In tesla v100, I used nvprof to collect the dram_read_bytes and dram_read_bytes of the shufflenetv2_05 model during inference. The command used was: sudo /usr/local/cuda/bin/nvprof -m dram_read_bytes -m dram_write_bytes --log -file dram-bytes-shufflenet-nvprof.log python3 shufflenet-py-224-if-1.py. At the same time, in order to visualize it, I also used nsight compute to collect the data of the program. The command used was: sudo /usr/local/cuda-11.2/bin/ncu --section MemoryWorkloadAnalysis_Chart --section MemoryWorkloadAnalysis_Tables -o gpu -reset-trancasion-chrat-table-shufflenet python3 shufflenet-py-224-if-1.py
But there are differences in the results of the two: (1) The function in nvprof will perform two steps of dram_read_bytes and dram_read_bytes, both reading and writing data.

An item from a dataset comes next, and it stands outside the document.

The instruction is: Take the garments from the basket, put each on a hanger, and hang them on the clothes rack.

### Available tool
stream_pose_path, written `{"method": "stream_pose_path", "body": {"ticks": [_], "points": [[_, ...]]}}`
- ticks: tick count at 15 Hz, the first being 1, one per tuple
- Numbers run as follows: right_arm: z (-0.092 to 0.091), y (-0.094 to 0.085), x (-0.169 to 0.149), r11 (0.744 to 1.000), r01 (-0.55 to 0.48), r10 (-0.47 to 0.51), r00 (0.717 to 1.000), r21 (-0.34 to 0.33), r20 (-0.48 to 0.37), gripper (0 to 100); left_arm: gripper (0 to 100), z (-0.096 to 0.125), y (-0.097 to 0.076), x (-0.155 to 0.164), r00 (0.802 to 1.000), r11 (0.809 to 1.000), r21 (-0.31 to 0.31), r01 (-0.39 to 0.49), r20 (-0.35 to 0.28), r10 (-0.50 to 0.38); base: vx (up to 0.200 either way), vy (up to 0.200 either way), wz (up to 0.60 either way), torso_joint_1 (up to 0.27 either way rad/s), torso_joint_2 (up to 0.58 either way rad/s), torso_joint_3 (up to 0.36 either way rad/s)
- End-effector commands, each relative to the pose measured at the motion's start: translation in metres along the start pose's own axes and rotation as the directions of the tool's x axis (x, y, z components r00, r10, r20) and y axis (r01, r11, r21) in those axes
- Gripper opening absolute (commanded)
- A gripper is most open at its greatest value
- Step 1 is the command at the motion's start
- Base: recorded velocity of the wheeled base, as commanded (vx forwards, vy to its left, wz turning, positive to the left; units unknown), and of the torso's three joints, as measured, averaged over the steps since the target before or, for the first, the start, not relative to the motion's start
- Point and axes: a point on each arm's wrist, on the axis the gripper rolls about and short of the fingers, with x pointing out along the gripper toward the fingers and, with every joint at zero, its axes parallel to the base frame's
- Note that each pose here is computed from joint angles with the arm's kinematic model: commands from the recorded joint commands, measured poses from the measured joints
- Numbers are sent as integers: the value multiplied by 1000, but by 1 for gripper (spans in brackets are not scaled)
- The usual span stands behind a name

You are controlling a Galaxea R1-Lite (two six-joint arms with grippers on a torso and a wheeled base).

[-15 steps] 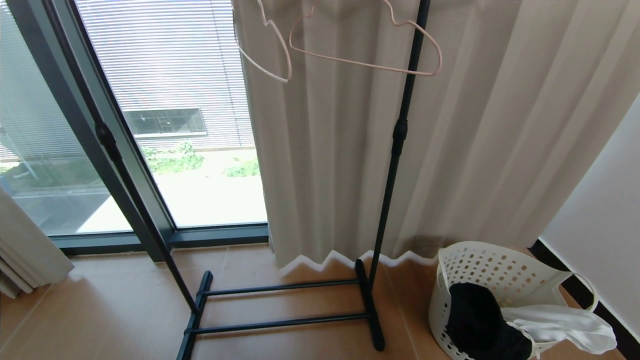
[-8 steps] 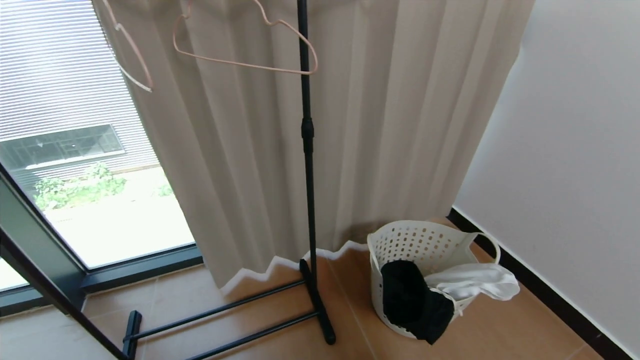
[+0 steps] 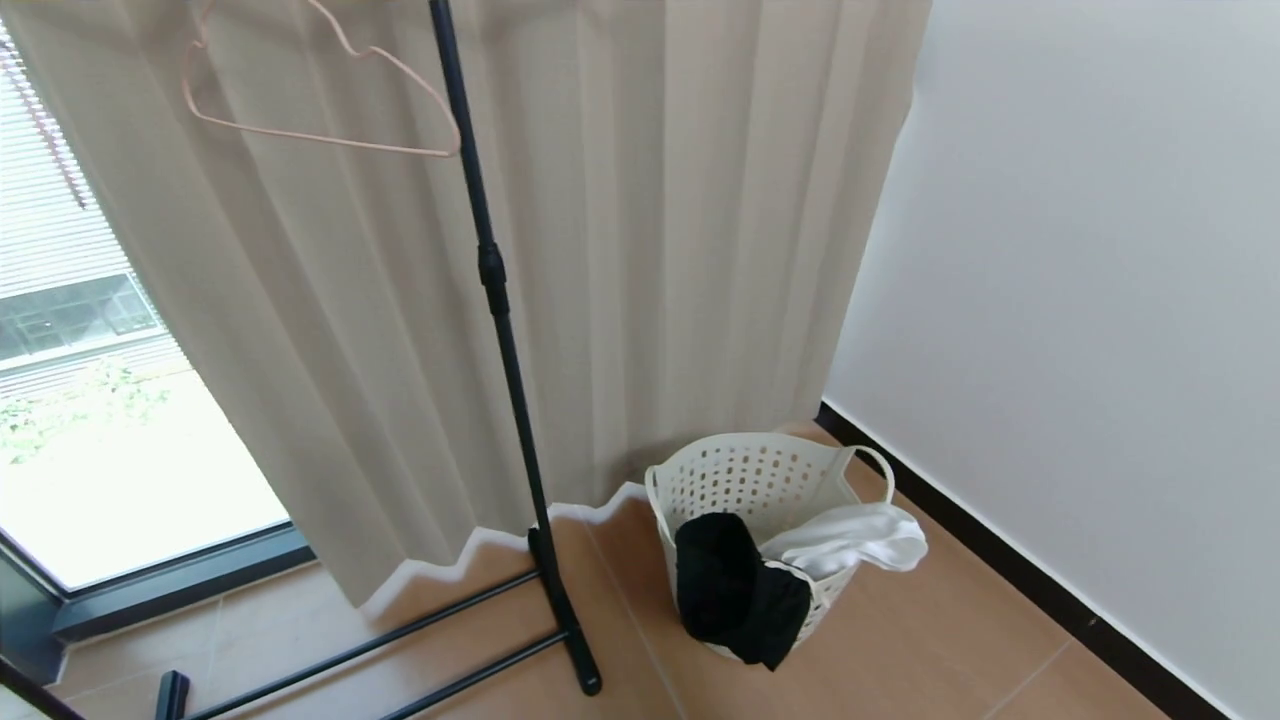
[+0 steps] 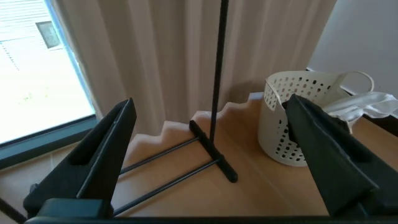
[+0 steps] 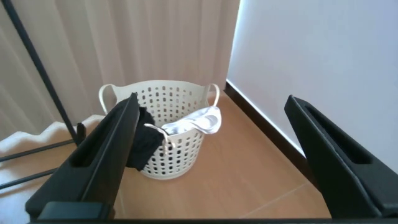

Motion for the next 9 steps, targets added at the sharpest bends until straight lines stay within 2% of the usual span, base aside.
{"method": "stream_pose_path", "body": {"ticks": [1,3,7,9], "points": [[0,0,0,1000,-1,1,1000,0,1,100,100,0,0,0,1000,1000,-1,0,-1,0,0,0,0,0,0,0],[0,0,0,1000,-1,1,1000,0,1,100,100,0,0,0,1000,1000,-1,0,-1,0,0,0,0,0,0,0],[0,0,0,1000,-1,1,1000,-2,1,100,100,0,0,0,1000,1000,-1,0,-1,0,0,-200,0,0,4,-1],[0,0,0,1000,-1,1,1000,-2,1,100,100,0,0,0,1000,1000,-1,0,-1,0,200,0,0,7,0,2]]}}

As shown in , the execution of the volta_scudnn_128x32_relu_small_nn_v1 function: read 20192 Byte of data and write 1216192 Byte of data. (2) The results displayed in nsight compute only read the data (as shown in ), 680128Byte, why not display the written data? And there is a big gap between the data read by the two?
Thank you for your answer!